Superannuation reviewer Jeremy Cooper says improving the administration of superannuation funds could save members close to a billion dollars per year.
The Cooper Review, which was released earlier in July, made two recommendations to simplify the system.
MySuper would replace the default fund option for about 80 per cent of workers who prefer someone else to make their superannuation choices, while SuperStream aims to clean up the back room of superannuation funds via a wider use of electronic records to force down costs.
The review highlighted a lack of clear industry standards and a reliance on error-prone manual filing processes to catalogue information.
Cooper told the ABC's Inside Business program it costs the superannuation industry about $3 billion to $3.5 billion a year to administer the current system.
He said SuperStream would cover one quarter to one third of that administration.

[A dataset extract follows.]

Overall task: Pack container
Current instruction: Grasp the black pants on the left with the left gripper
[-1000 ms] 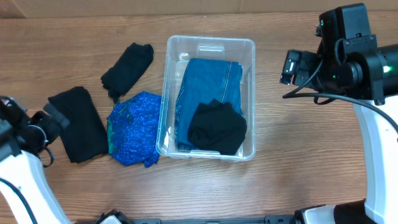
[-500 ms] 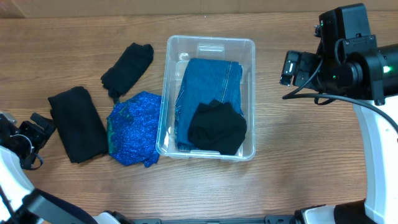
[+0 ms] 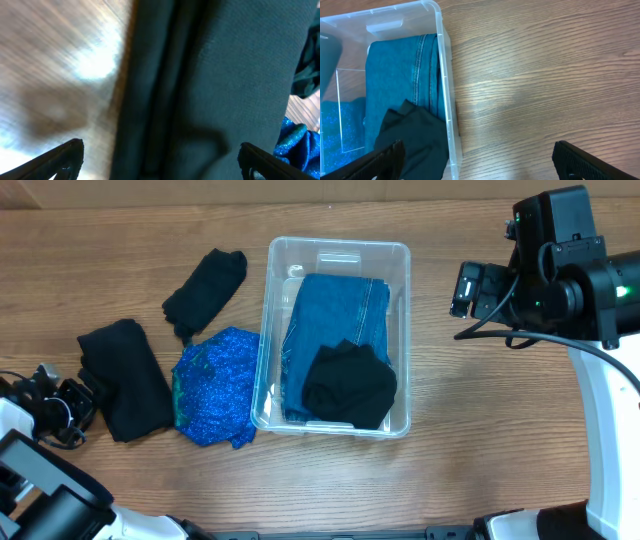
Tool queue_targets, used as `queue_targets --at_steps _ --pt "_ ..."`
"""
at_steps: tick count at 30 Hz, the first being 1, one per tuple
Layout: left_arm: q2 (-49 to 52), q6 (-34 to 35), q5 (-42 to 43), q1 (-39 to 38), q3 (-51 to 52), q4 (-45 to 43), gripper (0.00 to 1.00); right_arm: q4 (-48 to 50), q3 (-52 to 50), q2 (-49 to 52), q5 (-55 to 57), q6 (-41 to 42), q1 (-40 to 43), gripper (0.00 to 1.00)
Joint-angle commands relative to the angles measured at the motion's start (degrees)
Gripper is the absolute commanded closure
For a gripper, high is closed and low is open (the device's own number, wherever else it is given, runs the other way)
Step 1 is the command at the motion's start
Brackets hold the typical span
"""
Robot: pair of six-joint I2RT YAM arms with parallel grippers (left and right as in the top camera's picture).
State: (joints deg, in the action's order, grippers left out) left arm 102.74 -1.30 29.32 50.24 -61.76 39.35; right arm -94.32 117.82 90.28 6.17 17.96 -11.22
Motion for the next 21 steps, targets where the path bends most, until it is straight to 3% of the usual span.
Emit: queue_targets --at_steps 1,11,16,21 --pt "3.4 -5.1 6.7 -0.1 0.5 -1.3 0.00 0.1 0.3 -0.5 0.2 -0.4 0.1 0.01" --pt "11.3 -5.8 11.7 -0.3 0.5 -3.7 0.03 0.1 0.3 -0.5 0.2 -0.4 0.1 0.01" --pt "13.0 -6.9 16.4 -2.3 0.4 -4.3 0.13 0.1 0.3 -0.5 0.2 -0.4 0.1 0.01" --pt "13.0 -6.8 16.8 -4.1 0.4 -4.3 0.38 -0.1 0.3 -0.5 0.2 -0.4 0.1 0.02"
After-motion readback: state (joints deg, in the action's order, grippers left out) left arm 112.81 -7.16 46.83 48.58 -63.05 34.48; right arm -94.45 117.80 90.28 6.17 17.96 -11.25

"So you get somewhere around about a billion dollars if that can be taken totally electronic — no human intervention — you'd save around a billion dollars a year."
Cooper acknowledged that some of the savings would end up in the hands of intermediaries or "administrators who had been forced to do their work for an unacceptably low profit margin".
"Some of it will leak but the large proportion of it will go to members," he said.
The Cooper Review called for a broad e-super overhaul with recommendations including the provision of a unique SuperStream identifier based on an individual's tax file number.
The report also called for the implementation of a web portal where super fund members could check on accounts that their tax file identifier number had been associated with.